|
Doug Cutting made changes - 13/May/08 04:36 PM
Would be useful for the RawComparator to be Configurable (or something similar) so that it can be configured during runtime.
This would be very useful for multi-part keys that need to arbitrarily sort on different positions. Under my proposal above, one would create a compator with:
RawComparator c = new SerializationFactory(conf).getSerialization(MyKey.class).getComparator(); So a configuration would be involved, and a serialization framework could in theory support configurable comparators. On the other hand, doing so efficiently might be hard. One could, e.g., implement JavaSerialization#getComparator() to read a configuration parameter that names a list of fields and use introspection to order things by those fields. Ideally it would generate comparator code and compile it on the fly, but that's a lot of work. Record IO provides a single generated comparator that's efficient but not parameterized. Thrift doesn't (yet) even generate comparators! Ideally IDL-generated serializers might generate a general-purpose parameterized comparator, e.g., compare(int[] fieldIds), where {1,-3} might mean to order by increasing values of the first field and decreasing values of the third. For text input (e.g., tab-separated), one could easily write a configurable comparator. We could use the serialization framework to associate a Serialization for String that does that. Would that suffice for now? > So a configuration would be involved [...]

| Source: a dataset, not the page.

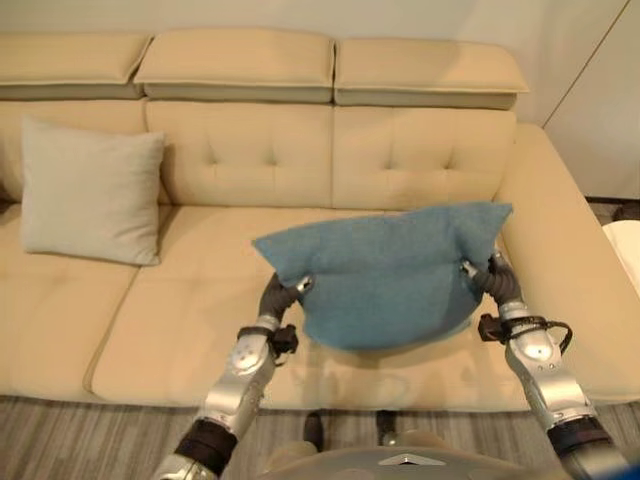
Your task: Pick up all the scattered cushions and arrange them neatly on the sofa.
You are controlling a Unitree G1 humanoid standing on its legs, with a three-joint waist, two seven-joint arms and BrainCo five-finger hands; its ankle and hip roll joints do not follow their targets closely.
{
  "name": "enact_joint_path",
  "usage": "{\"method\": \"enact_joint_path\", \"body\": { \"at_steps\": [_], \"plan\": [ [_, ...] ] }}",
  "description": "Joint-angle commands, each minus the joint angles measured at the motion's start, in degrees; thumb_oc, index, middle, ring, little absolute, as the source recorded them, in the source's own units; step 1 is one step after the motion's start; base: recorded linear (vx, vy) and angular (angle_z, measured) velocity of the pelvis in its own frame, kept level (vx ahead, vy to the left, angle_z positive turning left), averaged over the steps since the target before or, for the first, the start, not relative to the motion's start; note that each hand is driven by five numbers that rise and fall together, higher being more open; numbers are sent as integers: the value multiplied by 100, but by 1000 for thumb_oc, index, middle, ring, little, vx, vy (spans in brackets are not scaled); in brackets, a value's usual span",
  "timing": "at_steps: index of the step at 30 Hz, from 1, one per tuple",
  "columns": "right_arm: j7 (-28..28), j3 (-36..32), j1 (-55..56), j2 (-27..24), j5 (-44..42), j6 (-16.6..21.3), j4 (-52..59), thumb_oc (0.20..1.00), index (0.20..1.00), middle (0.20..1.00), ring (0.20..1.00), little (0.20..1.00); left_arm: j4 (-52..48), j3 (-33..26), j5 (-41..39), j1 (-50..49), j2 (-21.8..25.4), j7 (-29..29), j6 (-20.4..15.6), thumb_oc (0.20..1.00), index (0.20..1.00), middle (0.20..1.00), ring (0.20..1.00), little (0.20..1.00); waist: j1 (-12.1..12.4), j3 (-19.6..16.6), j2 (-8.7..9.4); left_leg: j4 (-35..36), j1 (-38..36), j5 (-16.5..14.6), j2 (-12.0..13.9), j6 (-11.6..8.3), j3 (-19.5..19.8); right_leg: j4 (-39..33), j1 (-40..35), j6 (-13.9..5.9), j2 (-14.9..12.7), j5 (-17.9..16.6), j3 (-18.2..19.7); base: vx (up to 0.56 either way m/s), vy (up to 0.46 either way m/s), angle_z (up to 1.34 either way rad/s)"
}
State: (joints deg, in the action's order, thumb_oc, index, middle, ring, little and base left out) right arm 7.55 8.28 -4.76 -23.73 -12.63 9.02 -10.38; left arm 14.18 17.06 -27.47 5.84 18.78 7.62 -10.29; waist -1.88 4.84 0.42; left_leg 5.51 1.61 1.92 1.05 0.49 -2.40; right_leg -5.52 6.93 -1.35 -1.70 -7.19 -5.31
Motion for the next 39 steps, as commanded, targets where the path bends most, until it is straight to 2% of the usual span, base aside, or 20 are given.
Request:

That was a little glib. We need to make Serialization a Configurable, so that SerializationFactory can pass the configuration down to the Serialization implementation, which can then use it as it pleases. I think we ought to do this too, as a part of this issue, in order to support configurable comparators, etc. Ok, last comment makes good sense.
What's the relationship between this proposal and JobConf#getOutputValueGroupingComparator() and JobConf#getOutputKeyComparator()? Is it just a replacement of WritableComparator,get(getMapOutputKeyClass())? > What's the relationship between this proposal and JobConf#getOutputValueGroupingComparator() and JobConf#getOutputKeyComparator()?
Those are ways to override the "natural" (or default) comparator under MapReduce. This proposal is about defining the natural comparator. If we had a good configurable comparator, then we perhaps wouldn't need those methods, but I'm not sure... The framework might set io.comparator.context=grouping, and then the configurable comparator implementation could use this to decide to use the user-specified value of io.record.compare.grouping or somesuch. Yuck! BTW, those methods should both be altered to return RawComparator, not a WritableComparator, no? > those methods should both be altered to return RawComparator, not a WritableComparator, no?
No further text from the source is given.